Wednesday, February 05, 2020

Issuance of U.S. Passports for Children

One of the best ways to prevent international child abduction is to maintain careful control over the child’s passports.

On the other hand, it is often essential for left-behind parents to obtain new passports for children who have been abducted, especially if they want to bring them home directly.

Here is an overview of the fundamental rules.

The U.S State Department will normally not issue a new or replacement passport for a child to one parent without a notarized written statement or affidavit from the non-applying parent or legal guardian, if applicable, consenting to the issuance of the passport. However, the governing regulations also authorize the submission of a birth certificate providing the minor's name, date and place of birth, and the name of only the applying parent; a Consular Report of Birth Abroad of a Citizen of the United States of America or a Certification of Report of Birth of a United States Citizen providing the minor's name, date and place of birth, and the name of only the applying parent; a copy of the death certificate for the non-applying parent or legal guardian; or an adoption decree showing the name of only the applying parent.
 A further exception is if there is an order of a court of competent jurisdiction granting sole legal custody to the applying parent or legal guardian containing no travel restrictions inconsistent with issuance of the passport; or, specifically authorizing the applying parent or legal guardian to obtain a passport for the minor, regardless of custodial arrangements; or specifically authorizing the travel of the minor with the applying parent or legal guardian; or an order of a court of competent jurisdiction terminating the parental rights of the non-applying parent or declaring the non-applying parent or legal guardian to be incompetent.

The Regulations expressly provide that an order of a court of competent jurisdiction providing for joint legal custody or requiring the permission of both parents or the court for important decisions will be interpreted as requiring the permission of both parents or the court, as appropriate. 22 C.F.R. §51.28.

Another exception is that a passport may be issued when only one parent, legal guardian, or person acting in loco parentis executes the application in cases of exigent or special family circumstances. 22 C.F.R. §51.28(a)(5). “Exigent circumstances” are defined as time-sensitive circumstances in which the inability of the minor to obtain a passport would jeopardize the health and safety or welfare of the minor or would result in the minor being separated from the rest of his or her traveling party. “Time sensitive” generally means that there is not enough time before the minor's emergency travel to obtain either the required consent of both parents/legal guardians or documentation reflecting a sole parent's/legal guardian's custody rights.

Special family circumstances” are defined as circumstances in which the minor's family situation makes it exceptionally difficult for one or both of the parents to execute the passport application; and/or compelling humanitarian circumstances where the minor's lack of a passport would jeopardize the health, safety, or welfare of the minor; or, pursuant to guidance issued by the Department, circumstances in which return of a minor to the jurisdiction of his or her home state or habitual residence is necessary to permit a court of competent jurisdiction to adjudicate or enforce a custody determination. A limited administrative appeal may be brought against a refusal by the State Department to waive the two-parent requirement.

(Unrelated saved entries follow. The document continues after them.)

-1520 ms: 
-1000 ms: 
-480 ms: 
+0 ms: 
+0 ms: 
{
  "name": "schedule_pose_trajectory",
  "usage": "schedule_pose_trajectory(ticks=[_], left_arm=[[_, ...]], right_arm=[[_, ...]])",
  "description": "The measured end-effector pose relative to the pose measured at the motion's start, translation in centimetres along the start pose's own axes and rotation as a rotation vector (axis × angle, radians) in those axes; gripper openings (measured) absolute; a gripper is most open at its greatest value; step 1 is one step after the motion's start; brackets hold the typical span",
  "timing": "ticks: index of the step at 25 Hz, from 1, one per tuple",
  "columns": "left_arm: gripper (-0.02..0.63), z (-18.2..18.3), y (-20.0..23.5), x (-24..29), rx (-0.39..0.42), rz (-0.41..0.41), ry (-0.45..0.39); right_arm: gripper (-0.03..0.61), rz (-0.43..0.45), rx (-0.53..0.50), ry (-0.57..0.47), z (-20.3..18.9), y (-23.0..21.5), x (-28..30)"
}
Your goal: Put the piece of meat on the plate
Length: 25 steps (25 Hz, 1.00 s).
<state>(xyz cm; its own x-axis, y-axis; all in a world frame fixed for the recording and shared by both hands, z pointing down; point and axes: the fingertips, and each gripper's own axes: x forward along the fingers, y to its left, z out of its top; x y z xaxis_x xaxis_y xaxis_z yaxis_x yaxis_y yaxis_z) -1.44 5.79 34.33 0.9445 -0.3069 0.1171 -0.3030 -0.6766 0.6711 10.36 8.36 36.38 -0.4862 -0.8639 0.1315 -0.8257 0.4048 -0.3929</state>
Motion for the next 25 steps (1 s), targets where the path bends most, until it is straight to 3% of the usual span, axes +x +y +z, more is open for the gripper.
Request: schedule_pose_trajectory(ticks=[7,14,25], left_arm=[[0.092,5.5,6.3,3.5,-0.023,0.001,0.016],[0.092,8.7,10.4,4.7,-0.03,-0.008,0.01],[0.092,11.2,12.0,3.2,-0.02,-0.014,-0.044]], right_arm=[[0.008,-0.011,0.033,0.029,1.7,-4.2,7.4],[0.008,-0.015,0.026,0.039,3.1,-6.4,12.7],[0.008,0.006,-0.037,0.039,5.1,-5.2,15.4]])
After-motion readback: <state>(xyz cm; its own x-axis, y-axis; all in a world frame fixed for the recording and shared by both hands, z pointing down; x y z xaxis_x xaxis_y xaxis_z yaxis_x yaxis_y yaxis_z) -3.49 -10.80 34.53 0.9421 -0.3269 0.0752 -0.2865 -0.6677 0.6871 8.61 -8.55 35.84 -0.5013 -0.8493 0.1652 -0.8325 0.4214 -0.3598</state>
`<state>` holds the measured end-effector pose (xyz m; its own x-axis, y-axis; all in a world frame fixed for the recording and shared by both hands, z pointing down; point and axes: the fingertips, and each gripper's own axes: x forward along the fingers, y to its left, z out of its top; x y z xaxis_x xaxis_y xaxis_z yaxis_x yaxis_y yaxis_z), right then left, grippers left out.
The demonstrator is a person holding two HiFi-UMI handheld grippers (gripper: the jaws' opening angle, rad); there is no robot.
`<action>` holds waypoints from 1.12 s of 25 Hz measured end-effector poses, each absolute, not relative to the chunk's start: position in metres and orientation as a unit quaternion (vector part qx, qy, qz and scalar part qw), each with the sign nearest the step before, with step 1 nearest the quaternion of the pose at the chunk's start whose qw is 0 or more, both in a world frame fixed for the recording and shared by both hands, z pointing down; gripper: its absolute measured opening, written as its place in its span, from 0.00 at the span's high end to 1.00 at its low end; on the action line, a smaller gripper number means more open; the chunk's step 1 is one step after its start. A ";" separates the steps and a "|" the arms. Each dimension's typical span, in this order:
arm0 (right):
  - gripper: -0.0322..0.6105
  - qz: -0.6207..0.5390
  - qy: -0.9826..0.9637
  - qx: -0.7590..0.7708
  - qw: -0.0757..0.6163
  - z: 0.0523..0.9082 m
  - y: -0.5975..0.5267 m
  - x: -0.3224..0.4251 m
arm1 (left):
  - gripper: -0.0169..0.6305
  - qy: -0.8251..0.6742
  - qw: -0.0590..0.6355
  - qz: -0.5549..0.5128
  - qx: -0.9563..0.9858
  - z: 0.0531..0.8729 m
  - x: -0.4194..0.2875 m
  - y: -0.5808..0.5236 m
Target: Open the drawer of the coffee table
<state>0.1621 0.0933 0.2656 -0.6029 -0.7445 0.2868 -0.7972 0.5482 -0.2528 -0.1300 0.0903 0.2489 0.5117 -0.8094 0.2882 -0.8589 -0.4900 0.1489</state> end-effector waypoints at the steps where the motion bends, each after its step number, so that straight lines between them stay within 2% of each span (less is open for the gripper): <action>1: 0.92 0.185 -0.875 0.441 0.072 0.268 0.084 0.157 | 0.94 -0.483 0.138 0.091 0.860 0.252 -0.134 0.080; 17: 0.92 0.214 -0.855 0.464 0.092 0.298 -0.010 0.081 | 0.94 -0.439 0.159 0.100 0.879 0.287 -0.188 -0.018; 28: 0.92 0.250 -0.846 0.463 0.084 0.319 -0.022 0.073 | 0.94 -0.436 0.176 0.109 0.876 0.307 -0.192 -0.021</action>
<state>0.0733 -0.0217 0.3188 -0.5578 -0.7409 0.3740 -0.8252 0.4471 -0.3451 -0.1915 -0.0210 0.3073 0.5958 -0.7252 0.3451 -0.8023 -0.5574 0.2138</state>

The U.S. State Department may refuse to issue a passport – except for direct return to the United States – if it “determines or is informed by a competent authority” that the applicant is a minor who has been abductedwrongfully removed or retained in violation of a court order or decree and return to his or her home state or habitual residence is necessary to permit a court of competent jurisdiction to determine custody matters.” 22 C.F.R. § 51.60 (e).